About: From the kaggle dataset: https://www.kaggle.com/c/titanic
The sinking of the Titanic is one of the most infamous shipwrecks in history.On April 15, 1912, during her maiden voyage, the widely considered “unsinkable” RMS Titanic sank after colliding with an iceberg. Unfortunately, there weren’t enough lifeboats for everyone onboard, resulting in the death of 1502 out of 2224 passengers and crew. While there was some element of luck involved in surviving, it seems some groups of people were more likely to survive than others.

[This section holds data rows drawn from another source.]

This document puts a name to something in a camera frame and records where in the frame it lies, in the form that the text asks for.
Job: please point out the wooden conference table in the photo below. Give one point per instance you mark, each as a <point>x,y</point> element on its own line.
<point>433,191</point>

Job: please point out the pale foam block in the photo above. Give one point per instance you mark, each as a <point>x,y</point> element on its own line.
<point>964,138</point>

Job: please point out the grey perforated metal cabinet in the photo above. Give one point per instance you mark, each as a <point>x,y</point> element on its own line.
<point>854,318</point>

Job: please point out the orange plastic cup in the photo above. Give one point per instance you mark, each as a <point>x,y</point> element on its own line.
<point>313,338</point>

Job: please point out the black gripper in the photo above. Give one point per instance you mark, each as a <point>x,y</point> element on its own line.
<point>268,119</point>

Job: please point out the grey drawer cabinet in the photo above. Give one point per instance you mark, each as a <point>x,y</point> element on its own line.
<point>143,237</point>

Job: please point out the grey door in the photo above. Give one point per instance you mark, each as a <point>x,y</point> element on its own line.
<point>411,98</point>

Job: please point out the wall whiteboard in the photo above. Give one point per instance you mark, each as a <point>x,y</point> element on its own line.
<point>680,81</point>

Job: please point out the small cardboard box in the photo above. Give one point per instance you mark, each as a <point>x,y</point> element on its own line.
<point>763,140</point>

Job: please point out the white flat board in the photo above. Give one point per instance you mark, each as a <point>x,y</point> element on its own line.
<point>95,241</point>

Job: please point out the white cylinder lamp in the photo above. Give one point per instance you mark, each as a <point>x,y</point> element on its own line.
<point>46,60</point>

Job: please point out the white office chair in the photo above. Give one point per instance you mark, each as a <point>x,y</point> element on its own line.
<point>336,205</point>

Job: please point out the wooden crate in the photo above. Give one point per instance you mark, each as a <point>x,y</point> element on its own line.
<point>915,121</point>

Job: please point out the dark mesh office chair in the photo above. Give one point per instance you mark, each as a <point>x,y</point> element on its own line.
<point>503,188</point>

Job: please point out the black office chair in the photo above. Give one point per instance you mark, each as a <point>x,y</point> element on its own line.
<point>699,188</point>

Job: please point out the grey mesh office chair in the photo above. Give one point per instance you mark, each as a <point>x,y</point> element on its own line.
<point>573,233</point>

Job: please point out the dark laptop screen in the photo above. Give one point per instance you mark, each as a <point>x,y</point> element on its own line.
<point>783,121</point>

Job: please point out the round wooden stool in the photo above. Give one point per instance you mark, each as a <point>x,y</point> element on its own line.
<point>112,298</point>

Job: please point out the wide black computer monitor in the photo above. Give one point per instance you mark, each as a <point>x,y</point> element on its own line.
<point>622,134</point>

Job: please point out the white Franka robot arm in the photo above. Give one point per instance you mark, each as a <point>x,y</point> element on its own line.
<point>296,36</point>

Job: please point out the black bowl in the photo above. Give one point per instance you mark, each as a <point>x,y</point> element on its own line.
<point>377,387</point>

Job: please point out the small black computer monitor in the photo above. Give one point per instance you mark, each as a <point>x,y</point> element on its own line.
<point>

PassengerId: Unique Passenger ID
survived: Survival (0 = No; 1 = Yes)
Pclass: Passenger Class (1 = 1st; 2 = 2nd; 3 = 3rd)
Name: name
Sex: sex
Age: age
sibsp: Number of siblings/spouses aboard
parch: Number of parents/children aboard
Ticket: Unique ticket ID number of the passenger
Fare: Passenger fare (British pound)
embarked: Port of embarkation (C = Cherbourg; Q = Queenstown; S = Southampton)
To create a model that predicts which passengers survived the Titanic shipwreck.
Data visualization:
-
Few people have survived when compared to non-survived.
-
Trend shows that more females survived than males.
-
Passengers belonging to class 3 died the most.
-
Maximum people didn't have siblings and spouse along with them which is denoted with 0 value.Value 1, nearly 200 people were traveling with spouse.
-
People have 0 parents or children on board are not likely to survive.
-
People embarked from Southampton (S) are not likely to survive.
Data cleaning:
-
Passenger class and age are 36% related to each other.So, use Pclass to find the average age of the people.
-
Drop the cabin column as there are many missing values in it.
Data Processing:
-
Label Encoding for Embarked based on uniques values.
-
Create dummies for Sex column (male,female).
-
Combine SibSp and Parch as FamilySize and then to Isalone or not category.
-
Create bin for Age features['Children','Teenage','Adult','Elder'].
-
Create new feature based on Name feature by replace many titles with a more common name or classify them as Rare and then convert the categorical titles.
The LogisticRegression model gave an accurate on the training data was of 76.40 %.Further feature engineering techniques are required to apply on it.